All I actually said was that she was extremely able and articulate but I did question whether, were she white, she would be getting punted for such senior office at the age of 31. There is nothing unfair about such a question. Or, yet again, Matthews says it is "demeaning and unfair" to ascribe her ascent in the DA to her race and gender. I would agree - as I say, Ms Mazibuko is clearly a most talented and personable young woman of great merit - for once again, Matthews is simply knocking down his own straw man.

Finally, Matthews suggests that I somehow believe that blacks can't be liberals (a deliberate misunderstanding of what I wrote) and that liberalism can only flourish in places like "Magdalene College, Oxford". I'm afraid your spelling is adrift there, Mr Matthews, and of course, once again, I have suggested no such thing.

Ironically, towards the end Matthews rather gives the game away when he angrily (and ungrammatically) writes that "he(Johnson) does not bother interrogating who is truly the better candidate". Well, exactly.
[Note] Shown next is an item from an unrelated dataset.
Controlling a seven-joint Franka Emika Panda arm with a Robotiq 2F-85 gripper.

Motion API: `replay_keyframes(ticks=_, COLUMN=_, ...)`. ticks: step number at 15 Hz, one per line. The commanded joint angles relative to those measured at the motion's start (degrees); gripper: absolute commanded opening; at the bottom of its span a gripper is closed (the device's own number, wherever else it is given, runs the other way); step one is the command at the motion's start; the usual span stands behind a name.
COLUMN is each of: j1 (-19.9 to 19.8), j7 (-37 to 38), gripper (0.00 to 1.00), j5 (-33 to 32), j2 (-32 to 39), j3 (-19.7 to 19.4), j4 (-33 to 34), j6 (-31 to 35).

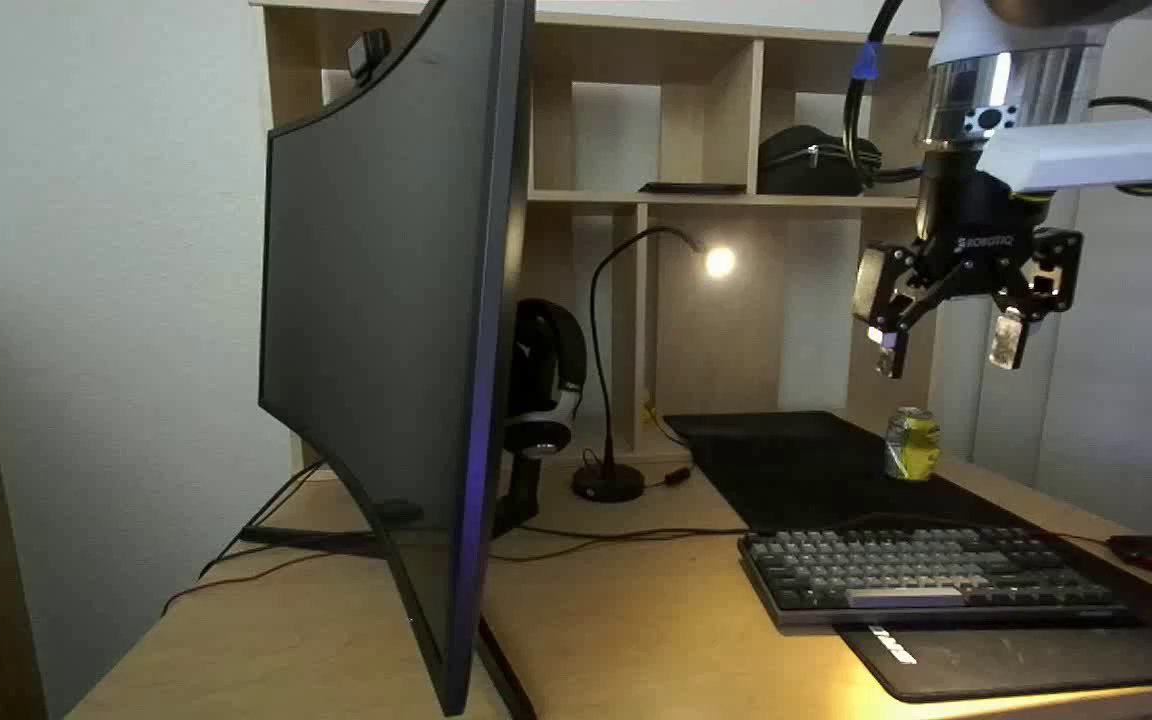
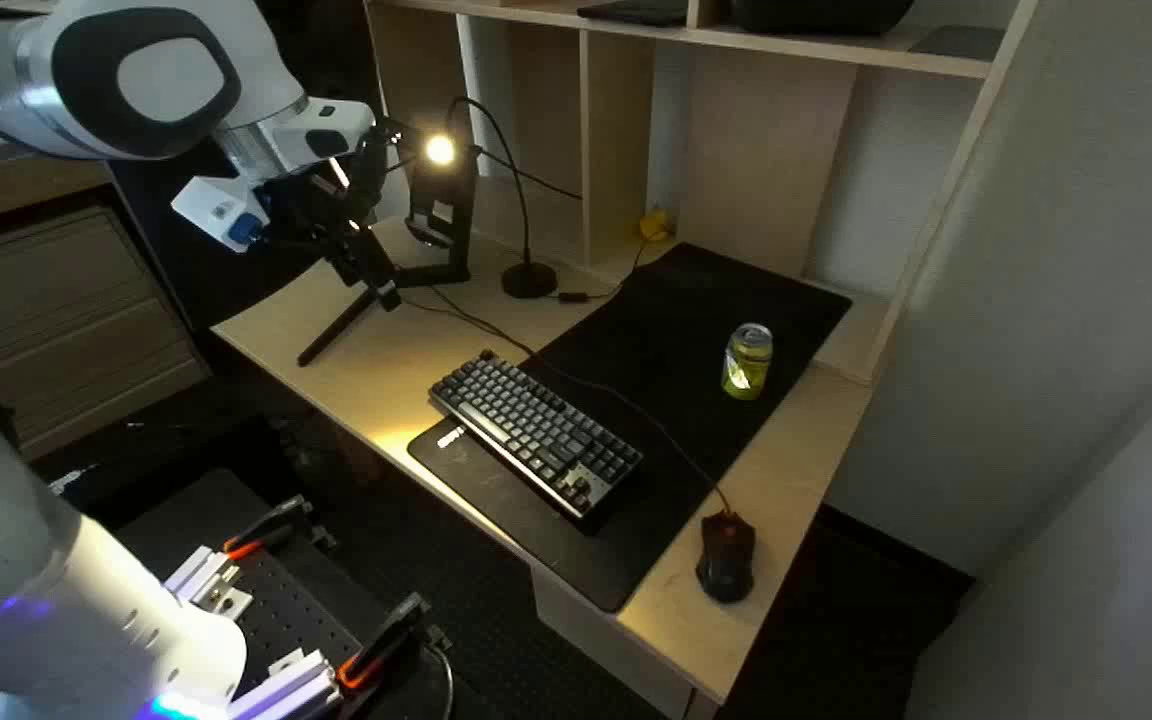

That is what I was quite precisely avoiding. Which in turn makes Mr Matthews' entire effusion rather peculiar.

What I would point out is this. It is part of the liberal democratic tradition that there should be free and open contests for positions such as the parliamentary leadership. They should be an occasion for the open and straightforward discussion not only of the candidates' respective merits but also the wider political and even philosophical meanings of the contest.

It is a way of looking at the present conjuncture and turning it to account by asking what does it mean. It is a way of trying to analyze the present as history. My contribution was meant in precisely that sense.  What is truly wrong and illiberal about Mr Matthews's intervention is that he is so strongly partisan that he does not wish to allow this sort of open-minded discussion.

That is why he continually invents things I am supposed to have said so that he can then denounce me. It is also why he verges on accusing me of racism (ie. by suggesting backs can't be liberals) and also why he makes the absurd ad hominem suggestion that I think liberalism can only exist in places like my old Oxford college.

All of these tactics and methods are not only out of place but they smell of hegemonic intent, of an attempt to allow only one sort of thinking. This is something which, now and in the future, should have no place at all in the liberal tradition.